LE SÉCHOIR À HARICOTS

 

Ce bâtiment constitue l’un des rares exemples conservés de cette activité. Il a cependant été transformé en maison d’habitation et des fenêtres ont été percées dans le pignon.

La culture des haricots tenait une place importante à Chamarande.

 

La culture des haricots

 

Le flageolet vert dit « chevrier » est sélectionné dans l’Essonne au XIXème siècle par Gabriel Chevrier, cultivateur de Brétigny.

 

En 1872, par peur du gel, le père Chevrier rentre ses plants de haricots plus tôt et les suspend sous un hangar pour assurer séchage et maturation.

 

Après quelques semaines, il découvre dans les cosses ouvertes des grains secs verts et non blancs.
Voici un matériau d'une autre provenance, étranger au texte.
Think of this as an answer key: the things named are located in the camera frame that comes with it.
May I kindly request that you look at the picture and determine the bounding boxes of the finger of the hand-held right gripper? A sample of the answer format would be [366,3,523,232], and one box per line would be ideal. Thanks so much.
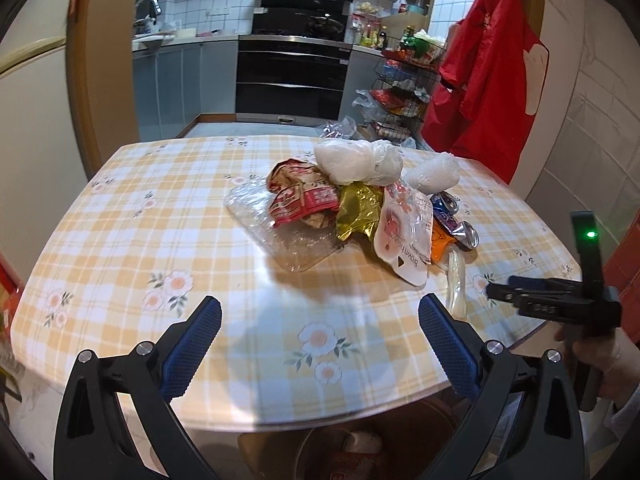
[509,276,583,295]
[486,284,583,321]

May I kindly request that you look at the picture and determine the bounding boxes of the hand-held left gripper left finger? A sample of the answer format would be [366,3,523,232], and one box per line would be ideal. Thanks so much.
[53,295,223,480]

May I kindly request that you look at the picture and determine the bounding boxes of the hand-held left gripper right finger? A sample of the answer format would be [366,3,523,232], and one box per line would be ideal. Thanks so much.
[418,292,586,480]

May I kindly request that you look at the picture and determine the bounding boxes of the brown round bin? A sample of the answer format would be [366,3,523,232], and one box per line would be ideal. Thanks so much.
[292,397,470,480]

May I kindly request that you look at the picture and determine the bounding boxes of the orange snack packet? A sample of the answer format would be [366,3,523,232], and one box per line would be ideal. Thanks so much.
[429,220,458,263]

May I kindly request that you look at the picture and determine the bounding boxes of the white pouch with red print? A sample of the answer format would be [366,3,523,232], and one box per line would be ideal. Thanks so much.
[372,182,435,287]

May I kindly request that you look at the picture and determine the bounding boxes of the translucent plastic bag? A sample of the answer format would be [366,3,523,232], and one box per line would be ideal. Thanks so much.
[404,152,460,195]

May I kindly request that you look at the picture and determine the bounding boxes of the gold foil wrapper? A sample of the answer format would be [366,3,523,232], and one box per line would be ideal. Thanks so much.
[335,182,385,242]

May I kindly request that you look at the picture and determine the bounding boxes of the red snack wrapper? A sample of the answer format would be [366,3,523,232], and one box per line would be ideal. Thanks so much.
[271,181,342,231]

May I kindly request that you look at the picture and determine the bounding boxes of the clear knotted plastic bag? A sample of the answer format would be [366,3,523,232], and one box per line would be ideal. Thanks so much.
[367,140,404,186]

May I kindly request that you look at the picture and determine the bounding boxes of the white knotted plastic bag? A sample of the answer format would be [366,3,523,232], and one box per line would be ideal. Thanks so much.
[314,140,376,185]

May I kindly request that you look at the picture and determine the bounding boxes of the person's right forearm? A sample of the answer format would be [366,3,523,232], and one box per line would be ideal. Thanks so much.
[606,382,640,441]

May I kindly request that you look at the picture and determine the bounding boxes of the person's right hand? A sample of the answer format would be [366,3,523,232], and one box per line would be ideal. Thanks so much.
[555,327,640,403]

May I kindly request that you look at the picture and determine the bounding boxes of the yellow plaid floral tablecloth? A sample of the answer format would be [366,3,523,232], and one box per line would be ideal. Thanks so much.
[11,136,583,433]

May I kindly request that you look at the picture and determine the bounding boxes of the brown cardboard piece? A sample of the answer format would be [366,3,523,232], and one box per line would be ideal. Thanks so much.
[237,430,301,480]

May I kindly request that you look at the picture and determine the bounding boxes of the red packaging on floor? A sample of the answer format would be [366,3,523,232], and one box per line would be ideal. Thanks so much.
[0,255,23,376]

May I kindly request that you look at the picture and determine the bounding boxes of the red hanging apron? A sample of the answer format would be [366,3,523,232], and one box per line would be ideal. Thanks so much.
[420,0,551,186]

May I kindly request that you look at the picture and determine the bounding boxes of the clear plastic bags on floor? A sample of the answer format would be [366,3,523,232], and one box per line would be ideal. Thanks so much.
[317,89,416,150]

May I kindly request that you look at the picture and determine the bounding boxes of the beige refrigerator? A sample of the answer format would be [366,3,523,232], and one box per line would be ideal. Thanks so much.
[0,35,90,286]

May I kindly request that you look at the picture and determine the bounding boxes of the grey kitchen cabinets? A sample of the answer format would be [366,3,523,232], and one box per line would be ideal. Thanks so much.
[131,39,240,142]

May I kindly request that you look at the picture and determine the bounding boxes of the black built-in oven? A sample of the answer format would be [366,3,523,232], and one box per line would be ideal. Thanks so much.
[235,35,353,123]

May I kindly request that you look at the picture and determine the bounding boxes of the row of seasoning bottles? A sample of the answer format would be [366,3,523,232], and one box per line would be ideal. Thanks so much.
[351,10,391,50]

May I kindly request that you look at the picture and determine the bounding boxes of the chrome kitchen faucet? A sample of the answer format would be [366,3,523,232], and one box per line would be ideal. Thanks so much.
[134,0,162,25]

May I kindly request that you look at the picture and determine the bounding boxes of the black range hood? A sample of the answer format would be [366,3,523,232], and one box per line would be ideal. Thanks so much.
[251,0,351,43]

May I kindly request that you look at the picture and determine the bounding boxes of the black wire storage rack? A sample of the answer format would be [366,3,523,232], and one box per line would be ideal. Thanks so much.
[370,42,448,143]

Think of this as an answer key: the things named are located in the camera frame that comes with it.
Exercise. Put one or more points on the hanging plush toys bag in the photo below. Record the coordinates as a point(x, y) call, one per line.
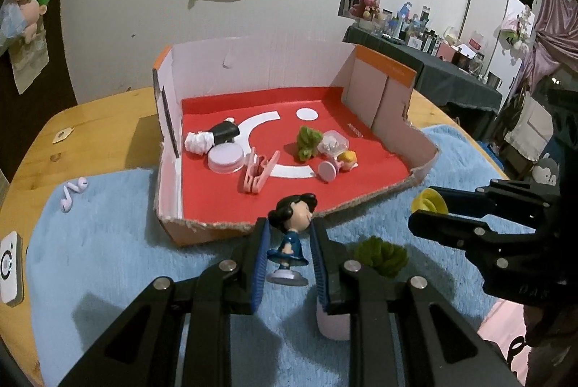
point(49, 66)

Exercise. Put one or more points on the pink curtain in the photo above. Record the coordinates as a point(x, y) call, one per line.
point(555, 30)

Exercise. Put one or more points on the person's pink clothing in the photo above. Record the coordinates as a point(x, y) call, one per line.
point(501, 323)

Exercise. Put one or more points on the yellow bottle cap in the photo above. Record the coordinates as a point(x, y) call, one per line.
point(426, 204)

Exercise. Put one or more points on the white earbud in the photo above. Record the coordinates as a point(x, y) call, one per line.
point(79, 186)
point(66, 202)

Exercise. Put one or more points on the white flat device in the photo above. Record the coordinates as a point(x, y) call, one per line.
point(11, 272)

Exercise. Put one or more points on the cluster of bottles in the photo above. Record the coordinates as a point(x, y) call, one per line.
point(429, 34)

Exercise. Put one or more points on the blue fluffy towel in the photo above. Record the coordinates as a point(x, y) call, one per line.
point(113, 251)

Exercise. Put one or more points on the pink earbud case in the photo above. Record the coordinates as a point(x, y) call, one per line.
point(334, 326)

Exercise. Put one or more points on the dark cloth covered table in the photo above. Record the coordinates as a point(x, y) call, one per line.
point(451, 84)

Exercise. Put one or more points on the clear plastic container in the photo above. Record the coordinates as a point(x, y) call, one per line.
point(335, 141)

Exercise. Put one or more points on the orange cardboard box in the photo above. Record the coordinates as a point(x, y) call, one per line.
point(289, 107)

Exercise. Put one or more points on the penguin plush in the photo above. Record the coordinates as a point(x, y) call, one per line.
point(546, 172)

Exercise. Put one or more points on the small table sticker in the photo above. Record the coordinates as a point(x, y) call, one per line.
point(62, 135)

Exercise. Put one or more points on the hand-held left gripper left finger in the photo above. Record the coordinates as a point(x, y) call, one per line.
point(261, 267)

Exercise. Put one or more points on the white refrigerator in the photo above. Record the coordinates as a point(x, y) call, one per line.
point(492, 16)

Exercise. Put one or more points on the pink clip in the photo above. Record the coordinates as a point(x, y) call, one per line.
point(257, 172)

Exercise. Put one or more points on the hanging doll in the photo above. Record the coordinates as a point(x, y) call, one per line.
point(25, 19)

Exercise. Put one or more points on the dark-haired figurine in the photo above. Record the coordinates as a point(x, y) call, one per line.
point(289, 242)

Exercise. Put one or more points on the blonde figurine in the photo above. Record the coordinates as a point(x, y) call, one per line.
point(345, 161)

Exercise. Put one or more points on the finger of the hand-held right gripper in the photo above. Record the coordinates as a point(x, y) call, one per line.
point(478, 199)
point(451, 229)

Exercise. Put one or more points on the green chenille bundle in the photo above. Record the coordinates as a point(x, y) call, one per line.
point(381, 256)
point(308, 141)

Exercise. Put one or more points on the white flowers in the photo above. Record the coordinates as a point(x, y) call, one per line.
point(519, 28)

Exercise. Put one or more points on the white jar lid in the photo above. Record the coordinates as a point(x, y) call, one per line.
point(225, 156)

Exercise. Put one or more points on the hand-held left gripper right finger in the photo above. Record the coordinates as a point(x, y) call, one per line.
point(318, 267)

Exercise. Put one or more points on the black and white figurine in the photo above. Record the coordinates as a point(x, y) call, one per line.
point(216, 134)
Privés de lumière et d’oxygène, les grains ont une pellicule particulièrement fine, ce qui leur donne un goût très délicat et une excellente digestibilité.

 

L’année suivante, il expérimente le séchage de ses plants dans de petites meules couvertes de paille, appelées « tontines ».

 

Faute de brevet, la culture de ce haricot se répand dans les fermes environnantes puis dans les exploitations des grandes plaines.

 

Arpajon devient un marché important de haricots. Des négociants et industriels spécialisés s’y installent et intensifient la vente et l’exportation du « chevrier » ; l’aire de culture s’étend et les flageolets verts se cultivent aujourd’hui dans le Bassin Parisien, en Beauce, dans le Nord et en Bretagne.